Warren Duffy is irresistible in his masculine vulnerabilities, a seductive loser. The appeal of Loving Day is largely in his tone, the fluency of his despair, his flair as an analyst of race and of himself. “Half-European. Whiteness—that’s not really something you can be half of. That’s more of an all or nothing privilege, perspective thing.” But the black woman he used to love is someone who has made up her mind about what race is. Any discussion of it would be an attack on her reality. “Apparently not just black and white people are sleeping together,” Duffy says of the new mixed-race combos possible in America today. He tells her that black people get uncomfortable when they don’t get to have the final say on race in America, and she warns that he is lost in some “crazy Oreo shit,” because “quitting blackness” is of no help in a time of crisis, when black boys are being used for target practice by white cops and the prisons are “overflowing with victims of white judgment.”

Mat Johnson was born in Philadelphia in 1970. His first novel, Drop (2000), relates a young black commercial artist’s attempt to escape Philadelphia and make a life in England. Johnson himself is of mixed-race parentage. In his second novel, Hunting in Harlem (2003), he tried his hand at mystery writing, his hero an ex-con. In his third, Incognegro (2008)—a graphic novel that he created with the artist Warren Pleece, and based perhaps on the experiences of the head of the NAACP, Walter White—a black reporter in the 1930s light enough to pass for white investigates lynchings down South.

Johnson wrote a long, lively essay on the brutal suppression of a suspected slave rebellion in eighteenth-century New York, The Great Negro Plot (2007). His previous novel, Pym (2011), is an ambitious response to Edgar Allan Poe’s weird 1838 novel that has black people inhabiting the South Pole, The Narrative of Arthur Gordon Pym of Nantucket.

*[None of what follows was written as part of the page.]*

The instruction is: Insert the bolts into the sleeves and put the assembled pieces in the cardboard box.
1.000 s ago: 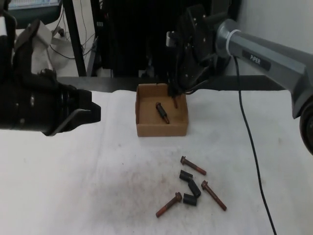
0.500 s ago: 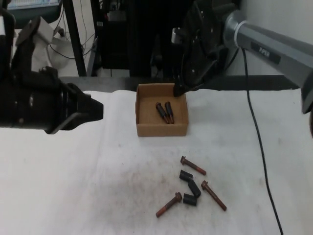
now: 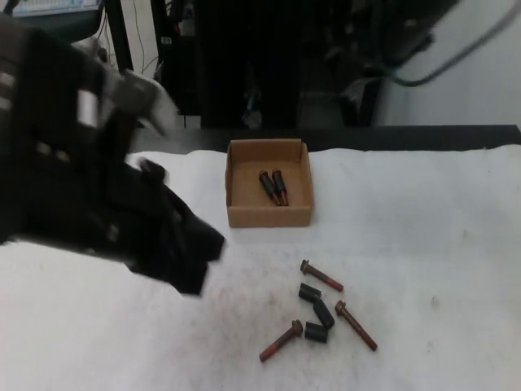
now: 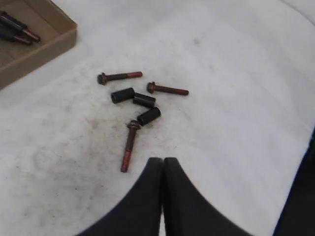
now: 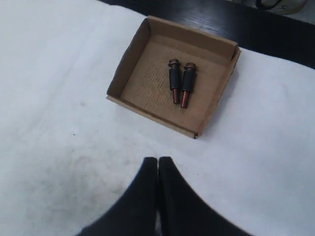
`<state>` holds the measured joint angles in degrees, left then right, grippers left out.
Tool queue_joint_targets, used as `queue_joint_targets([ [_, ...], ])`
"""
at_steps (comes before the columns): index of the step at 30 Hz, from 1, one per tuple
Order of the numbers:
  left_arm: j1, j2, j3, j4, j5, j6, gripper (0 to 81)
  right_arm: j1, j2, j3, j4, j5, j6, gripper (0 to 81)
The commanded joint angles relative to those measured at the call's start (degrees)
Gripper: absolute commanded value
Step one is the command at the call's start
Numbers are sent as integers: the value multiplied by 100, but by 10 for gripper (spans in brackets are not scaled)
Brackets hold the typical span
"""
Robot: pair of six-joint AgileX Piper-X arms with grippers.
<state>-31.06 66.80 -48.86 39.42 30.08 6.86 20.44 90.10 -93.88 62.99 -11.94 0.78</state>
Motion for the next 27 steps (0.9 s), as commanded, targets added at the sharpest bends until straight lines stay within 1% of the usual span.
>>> queue_joint_targets([
  [1, -99, 106, -50, -30, 50, 66, 93, -74, -522, 382, 19, -52, -78, 6],
  [3, -291, 432, -80, -62, 49, 66, 192, -194, -1155, 884, 19, -39, -78, 6],
  [5, -466, 787, -146, -172, -4, 44, 309, -349, -1772, 1327, 19, -38, -43, 6],
  [7, -646, 1107, -271, -247, -225, 44, 380, -521, -2314, 1824, 19, -38, -43, 6],
  [8, -740, 1287, -362, -263, -361, 44, 393, -633, -2608, 2070, 19, -38, -43, 6],
  [12, -1083, 1987, -821, -275, -646, 44, 393, -1164, -3615, 3000, 19, -38, -43, 6],
  [14, -1269, 2345, -1139, -248, -936, 98, 393, -1485, -4025, 3398, 19, -38, -78, 6],
  [17, -1464, 2863, -1661, 77, -1254, 277, 393, -1844, -4400, 3944, 8, -38, -78, 6],
  [20, -1543, 3400, -2182, 863, -1632, 489, 393, -1876, -4584, 4306, -157, -67, -78, 6],
  [23, -1559, 3884, -2628, 1607, -2233, 650, 393, -1825, -4595, 4448, -196, -99, -78, 6],
  [25, -1559, 4060, -2803, 1810, -2580, 762, 393, -1826, -4595, 4482, -210, -218, -78, 6],
  [27, -1559, 4168, -2914, 1839, -2712, 820, 393, -1826, -4595, 4501, -285, -218, -43, 6],
])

Johnson is able to interrogate black history. In Loving Day, the one-drop rule is being undermined, shown to be anachronistic; nevertheless he makes it clear that all black people ought to abide in the ship, as black anti- colonialist societies in Philadelphia in the early nineteenth century opposed to emigration to Africa urged. You could think of Mat Johnson alongside Wesley Brown, Paul Beatty, Colson Whitehead, John Keene, or Percival Everett. To call them black satirists or humorists wouldn’t quite cover it. In their ease with genre and their consciousness that the language they’re after is literary, they descend through the allegory of Ralph Ellison, not the realism of Richard Wright. But they have inherited Wright’s social vision, not Ellison’s. “I know you’re beige, but stay black,” a friend says to Warren Duffy.

Duffy’s father’s house is haunted. At first, Duffy thinks crackheads are trespassing, but soon Johnson makes it clear that Duffy and a few others have seen the ghosts of the black man and the white woman floating in the air, fucking, “the first interracial couple.” In the end, Duffy isn’t afraid of them. He sees what they are, were. “Just lovers. Just people.”

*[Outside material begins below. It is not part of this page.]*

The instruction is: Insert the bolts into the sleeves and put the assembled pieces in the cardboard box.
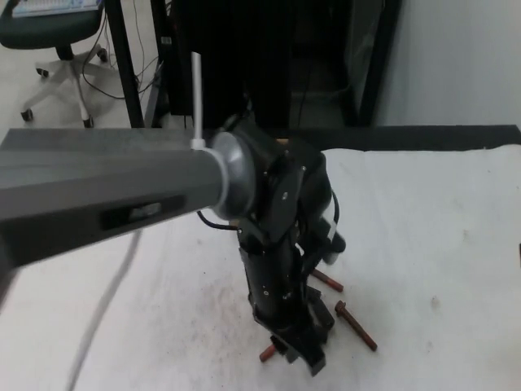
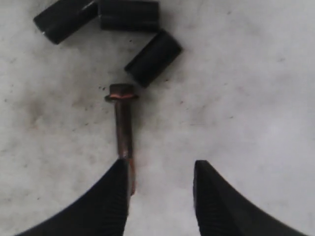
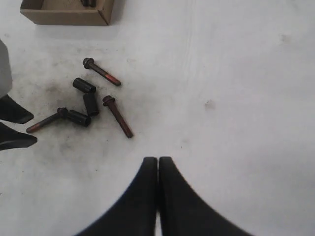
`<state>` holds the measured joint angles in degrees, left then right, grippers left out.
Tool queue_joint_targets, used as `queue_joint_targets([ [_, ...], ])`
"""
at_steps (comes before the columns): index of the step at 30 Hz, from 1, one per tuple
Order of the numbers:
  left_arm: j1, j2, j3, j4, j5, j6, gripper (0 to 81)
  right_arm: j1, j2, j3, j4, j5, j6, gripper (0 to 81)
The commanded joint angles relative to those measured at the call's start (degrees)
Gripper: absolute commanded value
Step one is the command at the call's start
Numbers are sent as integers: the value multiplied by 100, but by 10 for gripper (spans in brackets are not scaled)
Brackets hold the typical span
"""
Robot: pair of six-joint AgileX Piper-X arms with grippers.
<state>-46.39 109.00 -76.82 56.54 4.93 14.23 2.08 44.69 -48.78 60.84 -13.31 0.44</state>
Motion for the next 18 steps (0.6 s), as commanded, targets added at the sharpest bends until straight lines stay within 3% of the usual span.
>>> queue_joint_targets([
  [1, -26, -16, -157, 102, -256, 81, 393, 10, -54, -12, -86, -81, -9, 6],
  [18, -26, 96, -199, -457, -419, 81, 393, 10, -54, -12, -259, -81, -9, 6],
])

In 1857, Frank J. Webb, a black writer from Philadelphia, published in London The Garies and Their Friends, a novel about the fortunes of two families, one interracial, the other black. A white planter and his mulatto mistress move for the sake of their children from Georgia to Philadelphia, where racism can be just as violent as in the South. The son who passes for white dies of shame, rejected like a tragic mulatto heroine. His sisters who marry black survive.